Dataset entries —
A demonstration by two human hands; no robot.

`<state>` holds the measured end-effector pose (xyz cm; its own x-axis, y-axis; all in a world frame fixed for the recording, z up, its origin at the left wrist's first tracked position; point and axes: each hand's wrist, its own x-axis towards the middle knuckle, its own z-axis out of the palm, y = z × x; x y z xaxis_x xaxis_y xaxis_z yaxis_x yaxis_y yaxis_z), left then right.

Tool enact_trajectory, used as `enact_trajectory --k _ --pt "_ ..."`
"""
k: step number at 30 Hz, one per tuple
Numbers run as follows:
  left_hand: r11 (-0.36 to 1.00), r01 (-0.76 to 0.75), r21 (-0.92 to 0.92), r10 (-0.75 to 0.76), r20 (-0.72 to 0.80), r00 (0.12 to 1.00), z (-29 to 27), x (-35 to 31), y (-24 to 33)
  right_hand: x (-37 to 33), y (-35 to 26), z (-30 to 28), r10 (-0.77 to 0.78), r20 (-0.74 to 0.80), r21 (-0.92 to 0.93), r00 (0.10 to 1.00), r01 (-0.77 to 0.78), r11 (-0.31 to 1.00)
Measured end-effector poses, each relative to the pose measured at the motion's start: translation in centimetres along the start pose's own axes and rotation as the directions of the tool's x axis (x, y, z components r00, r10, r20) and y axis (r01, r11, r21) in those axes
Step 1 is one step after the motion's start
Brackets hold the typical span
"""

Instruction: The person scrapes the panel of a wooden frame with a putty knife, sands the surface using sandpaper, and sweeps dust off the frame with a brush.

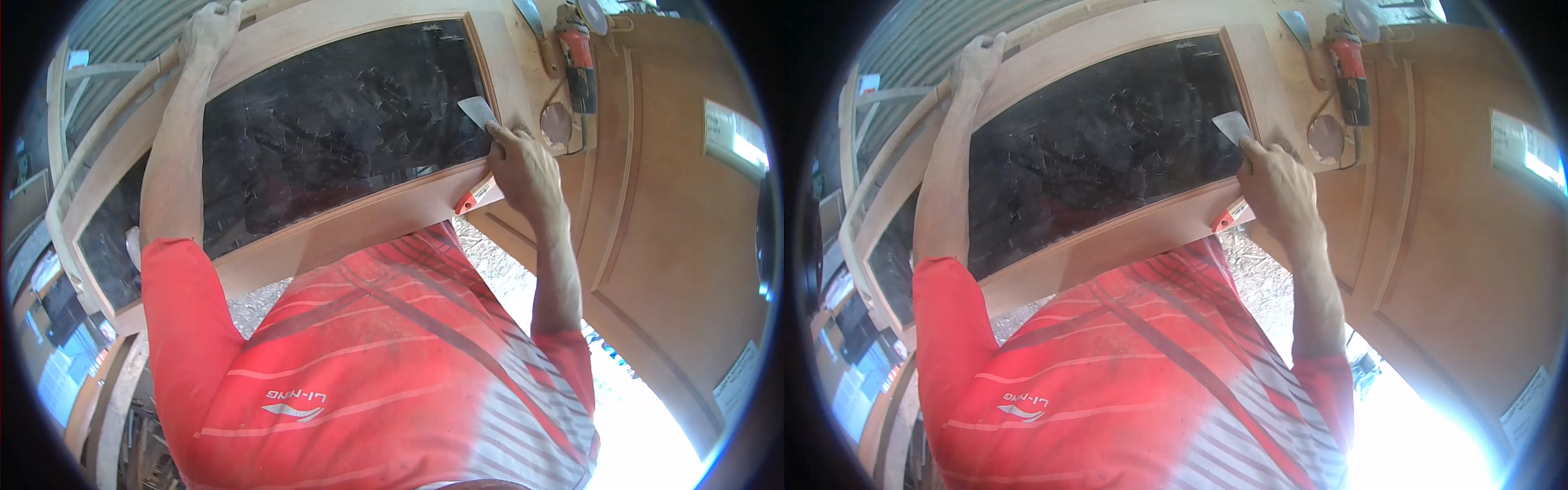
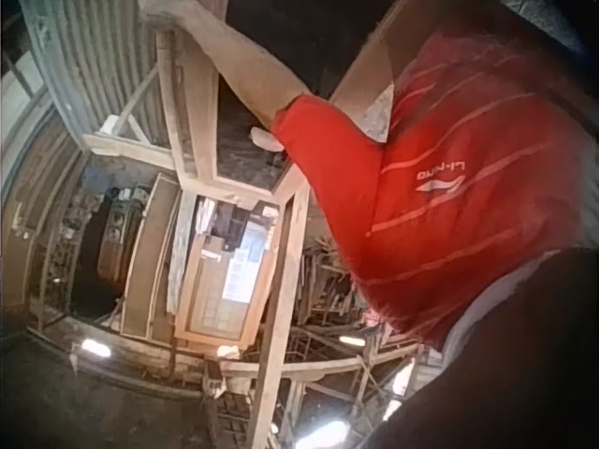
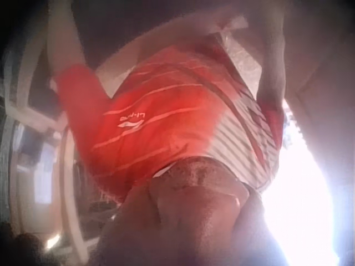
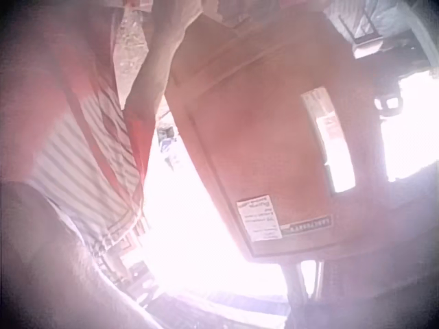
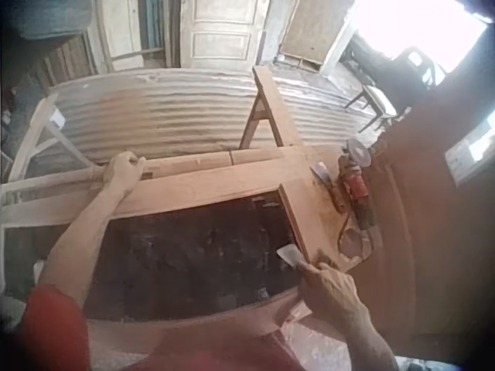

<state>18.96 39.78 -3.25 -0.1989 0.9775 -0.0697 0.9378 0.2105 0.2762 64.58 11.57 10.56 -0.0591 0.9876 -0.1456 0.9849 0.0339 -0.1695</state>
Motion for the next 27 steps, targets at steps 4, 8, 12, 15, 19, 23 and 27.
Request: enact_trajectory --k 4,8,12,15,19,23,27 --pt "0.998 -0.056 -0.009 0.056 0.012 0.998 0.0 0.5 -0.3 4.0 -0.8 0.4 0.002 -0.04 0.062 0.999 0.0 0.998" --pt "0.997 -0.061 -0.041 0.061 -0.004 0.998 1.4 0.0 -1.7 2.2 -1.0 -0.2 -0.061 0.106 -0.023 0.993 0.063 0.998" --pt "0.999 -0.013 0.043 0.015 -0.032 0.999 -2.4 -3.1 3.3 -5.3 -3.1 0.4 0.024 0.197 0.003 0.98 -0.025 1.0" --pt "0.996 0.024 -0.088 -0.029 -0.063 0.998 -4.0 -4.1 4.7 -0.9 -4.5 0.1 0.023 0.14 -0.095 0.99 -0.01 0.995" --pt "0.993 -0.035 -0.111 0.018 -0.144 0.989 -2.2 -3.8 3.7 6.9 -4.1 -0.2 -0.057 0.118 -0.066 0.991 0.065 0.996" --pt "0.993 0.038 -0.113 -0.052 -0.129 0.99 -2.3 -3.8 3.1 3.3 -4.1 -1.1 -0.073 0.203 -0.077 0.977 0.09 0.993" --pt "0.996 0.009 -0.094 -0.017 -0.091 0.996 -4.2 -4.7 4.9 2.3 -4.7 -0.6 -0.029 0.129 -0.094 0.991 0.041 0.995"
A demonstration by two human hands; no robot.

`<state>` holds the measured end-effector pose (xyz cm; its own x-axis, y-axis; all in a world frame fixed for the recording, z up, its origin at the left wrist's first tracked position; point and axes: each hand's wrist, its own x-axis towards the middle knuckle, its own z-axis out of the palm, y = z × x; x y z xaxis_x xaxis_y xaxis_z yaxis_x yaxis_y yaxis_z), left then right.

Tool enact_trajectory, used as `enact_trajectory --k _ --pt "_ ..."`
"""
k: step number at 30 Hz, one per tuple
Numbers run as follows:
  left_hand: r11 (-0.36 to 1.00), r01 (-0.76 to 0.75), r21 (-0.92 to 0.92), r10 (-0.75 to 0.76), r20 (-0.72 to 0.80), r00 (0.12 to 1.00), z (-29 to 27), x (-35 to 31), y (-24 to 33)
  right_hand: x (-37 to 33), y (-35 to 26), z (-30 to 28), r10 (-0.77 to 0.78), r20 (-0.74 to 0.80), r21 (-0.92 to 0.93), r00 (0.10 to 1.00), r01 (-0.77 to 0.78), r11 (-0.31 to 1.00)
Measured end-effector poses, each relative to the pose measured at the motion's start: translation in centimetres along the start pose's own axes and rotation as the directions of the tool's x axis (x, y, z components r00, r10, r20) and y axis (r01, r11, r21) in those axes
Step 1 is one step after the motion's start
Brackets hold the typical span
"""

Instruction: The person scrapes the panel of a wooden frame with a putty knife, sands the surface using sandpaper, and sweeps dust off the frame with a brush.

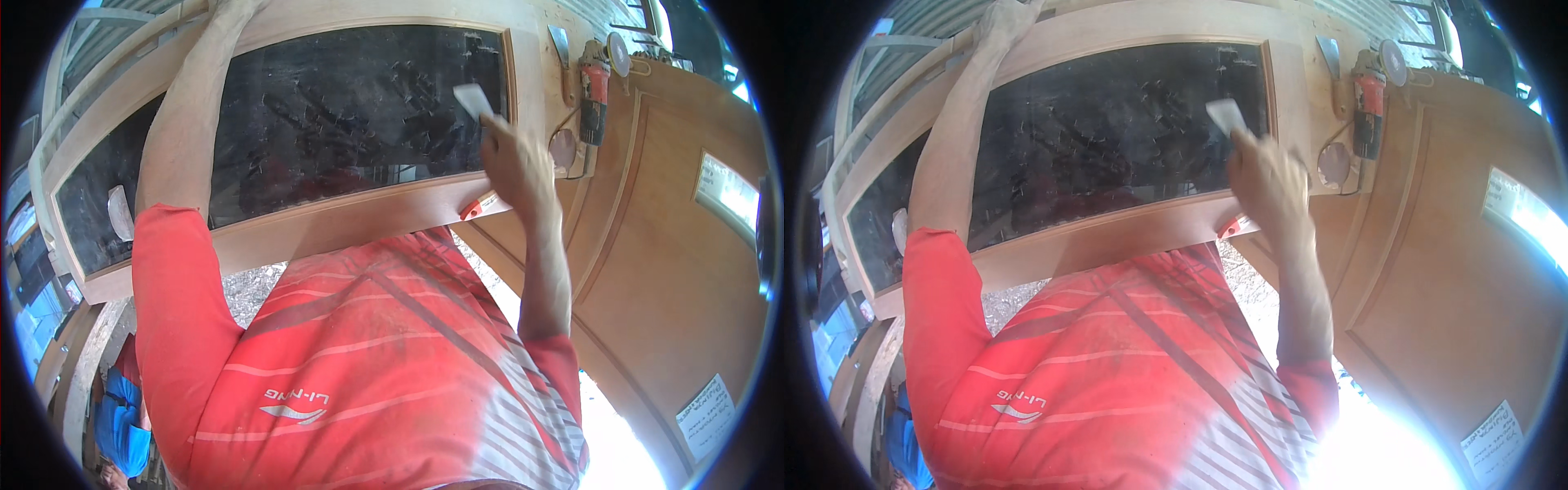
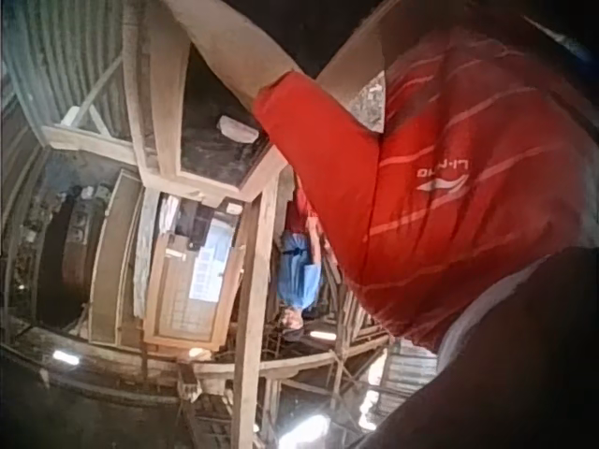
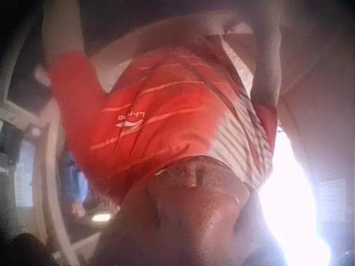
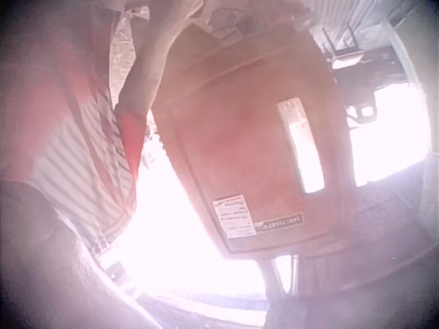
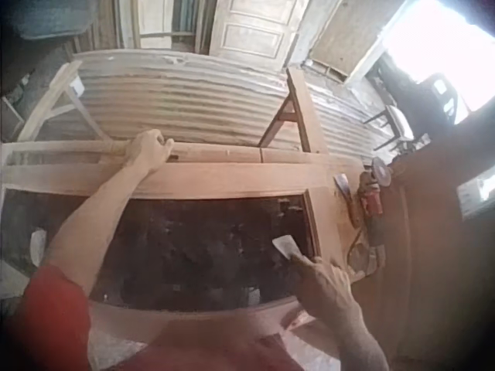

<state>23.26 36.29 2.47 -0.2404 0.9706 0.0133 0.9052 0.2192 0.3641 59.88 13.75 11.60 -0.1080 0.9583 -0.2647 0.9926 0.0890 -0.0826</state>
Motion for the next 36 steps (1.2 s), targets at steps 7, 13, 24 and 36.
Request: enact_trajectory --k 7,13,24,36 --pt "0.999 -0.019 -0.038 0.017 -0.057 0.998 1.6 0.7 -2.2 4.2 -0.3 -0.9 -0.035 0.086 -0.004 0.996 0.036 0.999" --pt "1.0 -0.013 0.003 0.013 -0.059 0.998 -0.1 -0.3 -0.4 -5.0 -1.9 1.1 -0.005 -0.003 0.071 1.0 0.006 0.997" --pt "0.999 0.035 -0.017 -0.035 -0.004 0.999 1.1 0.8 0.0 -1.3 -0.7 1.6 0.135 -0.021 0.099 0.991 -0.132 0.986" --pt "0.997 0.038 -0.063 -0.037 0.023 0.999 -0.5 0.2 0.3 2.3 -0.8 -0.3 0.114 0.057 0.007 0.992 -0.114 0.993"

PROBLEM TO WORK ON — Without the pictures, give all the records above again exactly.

WORKED SOLUTION —
A demonstration by two human hands; no robot.

`<state>` holds the measured end-effector pose (xyz cm; its own x-axis, y-axis; all in a world frame fixed for the recording, z up, its origin at the left wrist's first tracked position; point and axes: each hand's wrist, its own x-axis towards the middle knuckle, its own z-axis out of the palm, y = z × x; x y z xaxis_x xaxis_y xaxis_z yaxis_x yaxis_y yaxis_z), left then right.

Tool enact_trajectory, used as `enact_trajectory --k _ --pt "_ ..."`
"""
k: step number at 30 Hz, one per tuple
Numbers run as follows:
  left_hand: r11 (-0.36 to 1.00), r01 (-0.76 to 0.75), r21 (-0.92 to 0.92), r10 (-0.75 to 0.76), r20 (-0.72 to 0.80), r00 (0.12 to 1.00), z (-29 to 27), x (-35 to 31), y (-24 to 33)
  right_hand: x (-37 to 33), y (-35 to 26), z (-30 to 28), r10 (-0.77 to 0.78), r20 (-0.74 to 0.80), r21 (-0.92 to 0.93), r00 (0.10 to 1.00), r01 (-0.77 to 0.78), r11 (-0.31 to 1.00)
Measured end-effector poses, each relative to the pose measured at the motion's start: translation in centimetres along the start pose's own axes and rotation as the directions of the tool's x axis (x, y, z components r00, r10, r20) and y axis (r01, r11, r21) in those axes
Step 1 is one step after the motion's start
Brackets hold the typical span
"""

Instruction: The person scrapes the panel of a wooden frame with a putty knife, sands the surface using sandpaper, and sweeps dust off the frame with a brush.


<state>18.96 39.78 -3.25 -0.1989 0.9775 -0.0697 0.9378 0.2105 0.2762 64.58 11.57 10.56 -0.0591 0.9876 -0.1456 0.9849 0.0339 -0.1695</state>
Motion for the next 27 steps, targets at steps 4, 8, 12, 15, 19, 23 and 27.
Request: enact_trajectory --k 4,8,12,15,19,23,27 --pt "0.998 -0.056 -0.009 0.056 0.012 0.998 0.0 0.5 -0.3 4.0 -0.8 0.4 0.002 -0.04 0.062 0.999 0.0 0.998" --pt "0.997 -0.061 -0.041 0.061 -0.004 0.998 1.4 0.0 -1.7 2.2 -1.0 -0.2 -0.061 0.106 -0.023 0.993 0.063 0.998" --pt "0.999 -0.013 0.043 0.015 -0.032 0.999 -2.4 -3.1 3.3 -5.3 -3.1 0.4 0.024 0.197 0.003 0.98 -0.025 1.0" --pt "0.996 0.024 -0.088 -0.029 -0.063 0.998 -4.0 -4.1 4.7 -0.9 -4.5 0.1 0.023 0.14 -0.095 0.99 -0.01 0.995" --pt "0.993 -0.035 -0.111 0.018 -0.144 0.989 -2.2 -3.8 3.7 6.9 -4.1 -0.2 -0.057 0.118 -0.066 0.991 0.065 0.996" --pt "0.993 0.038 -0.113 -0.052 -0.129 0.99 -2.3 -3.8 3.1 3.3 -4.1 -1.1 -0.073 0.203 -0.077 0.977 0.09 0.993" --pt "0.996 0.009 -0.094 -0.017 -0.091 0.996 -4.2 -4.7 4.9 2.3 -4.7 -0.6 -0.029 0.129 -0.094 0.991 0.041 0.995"
A demonstration by two human hands; no robot.

`<state>` holds the measured end-effector pose (xyz cm; its own x-axis, y-axis; all in a world frame fixed for the recording, z up, its origin at the left wrist's first tracked position; point and axes: each hand's wrist, its own x-axis towards the middle knuckle, its own z-axis out of the palm, y = z × x; x y z xaxis_x xaxis_y xaxis_z yaxis_x yaxis_y yaxis_z), left then right.

Tool enact_trajectory, used as `enact_trajectory --k _ --pt "_ ..."`
"""
k: step number at 30 Hz, one per tuple
Numbers run as follows:
  left_hand: r11 (-0.36 to 1.00), r01 (-0.76 to 0.75), r21 (-0.92 to 0.92), r10 (-0.75 to 0.76), r20 (-0.72 to 0.80), r00 (0.12 to 1.00), z (-29 to 27), x (-35 to 31), y (-24 to 33)
  right_hand: x (-37 to 33), y (-35 to 26), z (-30 to 28), r10 (-0.77 to 0.78), r20 (-0.74 to 0.80), r21 (-0.92 to 0.93), r00 (0.10 to 1.00), r01 (-0.77 to 0.78), r11 (-0.31 to 1.00)
Measured end-effector poses, each relative to the pose measured at the motion's start: translation in centimetres along the start pose's own axes and rotation as the directions of the tool's x axis (x, y, z components r00, r10, r20) and y axis (r01, r11, r21) in those axes
Step 1 is one step after the motion's start
Brackets hold the typical span
"""

Instruction: The person scrapes the panel of a wooden frame with a putty knife, sands the surface using sandpaper, and sweeps dust off the frame with a brush.


<state>23.26 36.29 2.47 -0.2404 0.9706 0.0133 0.9052 0.2192 0.3641 59.88 13.75 11.60 -0.1080 0.9583 -0.2647 0.9926 0.0890 -0.0826</state>
Motion for the next 36 steps (1.2 s), targets at steps 7, 13, 24 and 36.
Request: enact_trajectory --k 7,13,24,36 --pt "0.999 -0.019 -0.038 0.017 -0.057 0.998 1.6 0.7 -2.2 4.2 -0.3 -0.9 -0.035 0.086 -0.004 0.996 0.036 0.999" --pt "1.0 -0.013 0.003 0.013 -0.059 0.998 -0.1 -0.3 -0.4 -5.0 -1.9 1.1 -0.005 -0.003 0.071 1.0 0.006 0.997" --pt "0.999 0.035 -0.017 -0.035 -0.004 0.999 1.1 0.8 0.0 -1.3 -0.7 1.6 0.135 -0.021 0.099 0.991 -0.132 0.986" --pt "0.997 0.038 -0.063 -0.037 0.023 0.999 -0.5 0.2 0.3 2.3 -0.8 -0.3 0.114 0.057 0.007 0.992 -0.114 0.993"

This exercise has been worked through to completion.